-- PROBLEM REQUIREMENTS --
What is needed is each line of the data below that holds the string "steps".

****************

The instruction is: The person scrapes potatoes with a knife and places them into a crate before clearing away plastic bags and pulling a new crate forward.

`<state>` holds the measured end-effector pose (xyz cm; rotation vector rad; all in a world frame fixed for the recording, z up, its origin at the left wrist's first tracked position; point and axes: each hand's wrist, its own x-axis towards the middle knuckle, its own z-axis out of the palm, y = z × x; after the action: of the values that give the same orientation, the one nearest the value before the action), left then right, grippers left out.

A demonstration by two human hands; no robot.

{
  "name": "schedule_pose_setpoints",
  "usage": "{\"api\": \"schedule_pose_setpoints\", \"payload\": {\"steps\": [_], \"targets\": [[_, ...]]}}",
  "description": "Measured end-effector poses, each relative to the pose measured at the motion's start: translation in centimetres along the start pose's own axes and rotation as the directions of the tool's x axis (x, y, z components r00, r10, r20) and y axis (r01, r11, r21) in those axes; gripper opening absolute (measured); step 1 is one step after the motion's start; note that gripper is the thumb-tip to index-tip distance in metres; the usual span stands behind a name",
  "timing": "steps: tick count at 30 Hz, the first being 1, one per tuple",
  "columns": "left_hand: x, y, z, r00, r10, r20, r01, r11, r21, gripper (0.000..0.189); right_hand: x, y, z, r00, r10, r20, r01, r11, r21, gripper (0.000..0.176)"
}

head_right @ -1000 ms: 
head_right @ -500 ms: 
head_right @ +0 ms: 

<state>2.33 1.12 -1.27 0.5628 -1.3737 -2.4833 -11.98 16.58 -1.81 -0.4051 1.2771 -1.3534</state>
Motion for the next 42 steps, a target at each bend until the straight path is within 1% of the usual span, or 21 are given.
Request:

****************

-- EXERCISE RESULT --
  "usage": "{\"api\": \"schedule_pose_setpoints\", \"payload\": {\"steps\": [_], \"targets\": [[_, ...]]}}",
  "timing": "steps: tick count at 30 Hz, the first being 1, one per tuple",
Motion for the next 42 steps, a target at each bend until the straight path is within 1% of the usual span, or 21 are given.

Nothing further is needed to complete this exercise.